Records provided below:

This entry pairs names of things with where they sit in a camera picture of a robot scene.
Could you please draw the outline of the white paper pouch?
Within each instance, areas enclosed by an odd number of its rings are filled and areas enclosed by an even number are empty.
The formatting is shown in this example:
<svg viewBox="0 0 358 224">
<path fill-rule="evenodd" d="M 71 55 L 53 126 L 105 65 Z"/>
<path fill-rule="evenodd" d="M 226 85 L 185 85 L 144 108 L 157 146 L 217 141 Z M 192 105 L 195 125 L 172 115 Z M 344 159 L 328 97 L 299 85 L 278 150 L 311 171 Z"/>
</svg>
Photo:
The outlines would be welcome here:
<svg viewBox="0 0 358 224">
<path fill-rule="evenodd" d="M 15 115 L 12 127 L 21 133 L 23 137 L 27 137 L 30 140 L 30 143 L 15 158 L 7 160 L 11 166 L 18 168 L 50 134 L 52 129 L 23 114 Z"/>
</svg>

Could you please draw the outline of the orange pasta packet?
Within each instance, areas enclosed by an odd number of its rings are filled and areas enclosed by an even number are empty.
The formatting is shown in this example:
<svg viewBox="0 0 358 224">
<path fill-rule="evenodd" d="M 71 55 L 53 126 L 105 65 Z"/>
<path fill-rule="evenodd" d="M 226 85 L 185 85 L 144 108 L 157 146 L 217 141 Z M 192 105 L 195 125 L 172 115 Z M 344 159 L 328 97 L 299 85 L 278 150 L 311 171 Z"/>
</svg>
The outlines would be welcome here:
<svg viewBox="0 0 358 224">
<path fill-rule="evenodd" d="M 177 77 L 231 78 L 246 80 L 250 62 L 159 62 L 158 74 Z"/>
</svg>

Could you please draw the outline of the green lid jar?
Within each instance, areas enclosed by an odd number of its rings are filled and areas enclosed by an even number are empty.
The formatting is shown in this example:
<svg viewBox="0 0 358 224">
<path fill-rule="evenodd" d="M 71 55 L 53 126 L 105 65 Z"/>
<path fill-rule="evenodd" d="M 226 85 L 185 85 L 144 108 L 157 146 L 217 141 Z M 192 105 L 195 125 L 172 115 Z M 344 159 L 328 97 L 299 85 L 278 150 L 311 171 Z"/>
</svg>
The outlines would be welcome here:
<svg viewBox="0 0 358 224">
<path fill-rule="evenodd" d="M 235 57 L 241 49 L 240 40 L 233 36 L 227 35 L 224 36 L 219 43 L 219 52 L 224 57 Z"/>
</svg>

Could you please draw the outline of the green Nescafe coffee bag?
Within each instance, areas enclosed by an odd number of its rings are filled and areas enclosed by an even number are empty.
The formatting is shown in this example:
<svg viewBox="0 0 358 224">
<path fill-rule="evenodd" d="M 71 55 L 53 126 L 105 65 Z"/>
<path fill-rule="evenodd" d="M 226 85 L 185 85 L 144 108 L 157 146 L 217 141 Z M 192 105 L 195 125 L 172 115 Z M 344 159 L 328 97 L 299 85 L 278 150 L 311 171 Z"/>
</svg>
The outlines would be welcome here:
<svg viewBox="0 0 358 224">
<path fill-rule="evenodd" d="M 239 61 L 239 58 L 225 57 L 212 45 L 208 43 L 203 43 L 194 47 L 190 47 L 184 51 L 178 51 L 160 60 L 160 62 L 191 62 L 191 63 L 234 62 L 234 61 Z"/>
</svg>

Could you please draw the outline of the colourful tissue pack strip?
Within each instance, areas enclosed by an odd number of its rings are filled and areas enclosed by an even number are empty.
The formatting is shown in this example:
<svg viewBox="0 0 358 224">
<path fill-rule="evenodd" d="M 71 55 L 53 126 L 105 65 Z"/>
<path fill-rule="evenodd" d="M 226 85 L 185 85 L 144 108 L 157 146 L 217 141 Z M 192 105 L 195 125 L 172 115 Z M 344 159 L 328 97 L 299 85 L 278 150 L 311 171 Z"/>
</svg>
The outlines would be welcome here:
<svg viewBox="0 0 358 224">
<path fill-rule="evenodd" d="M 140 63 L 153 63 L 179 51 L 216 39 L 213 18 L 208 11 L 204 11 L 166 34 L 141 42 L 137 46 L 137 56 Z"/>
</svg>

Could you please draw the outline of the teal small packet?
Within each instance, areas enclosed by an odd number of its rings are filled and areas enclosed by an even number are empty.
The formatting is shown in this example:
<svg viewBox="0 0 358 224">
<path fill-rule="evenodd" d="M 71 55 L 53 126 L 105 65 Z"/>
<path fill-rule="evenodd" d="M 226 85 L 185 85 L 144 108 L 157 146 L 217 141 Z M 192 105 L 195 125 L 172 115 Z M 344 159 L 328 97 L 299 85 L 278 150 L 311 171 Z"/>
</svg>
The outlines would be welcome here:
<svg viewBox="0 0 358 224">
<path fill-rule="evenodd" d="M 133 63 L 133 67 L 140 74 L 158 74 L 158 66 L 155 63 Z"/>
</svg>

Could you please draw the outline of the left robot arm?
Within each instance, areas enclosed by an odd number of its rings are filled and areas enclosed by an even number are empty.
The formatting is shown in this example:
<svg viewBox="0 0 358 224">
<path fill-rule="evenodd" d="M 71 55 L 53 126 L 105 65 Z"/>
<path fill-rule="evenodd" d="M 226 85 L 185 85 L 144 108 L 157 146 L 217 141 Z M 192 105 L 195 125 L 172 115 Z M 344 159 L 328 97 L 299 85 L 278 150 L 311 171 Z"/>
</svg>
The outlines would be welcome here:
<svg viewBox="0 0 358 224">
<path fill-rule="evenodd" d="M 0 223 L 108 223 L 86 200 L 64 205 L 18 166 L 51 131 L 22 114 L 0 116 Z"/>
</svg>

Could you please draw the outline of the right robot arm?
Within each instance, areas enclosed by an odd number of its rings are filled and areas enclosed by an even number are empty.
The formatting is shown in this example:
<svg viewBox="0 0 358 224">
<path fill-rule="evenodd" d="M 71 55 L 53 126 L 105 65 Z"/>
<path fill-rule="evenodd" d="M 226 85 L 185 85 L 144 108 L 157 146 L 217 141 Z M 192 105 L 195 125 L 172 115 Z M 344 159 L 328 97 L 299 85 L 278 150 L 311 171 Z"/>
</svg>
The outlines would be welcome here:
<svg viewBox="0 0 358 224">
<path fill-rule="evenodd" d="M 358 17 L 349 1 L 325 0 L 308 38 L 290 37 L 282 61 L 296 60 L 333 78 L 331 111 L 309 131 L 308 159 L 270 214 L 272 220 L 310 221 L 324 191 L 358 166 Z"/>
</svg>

End of Records provided.

### The task
How many lines in the records above contain the string "draw"? State the number and nothing more.

### Finished task
8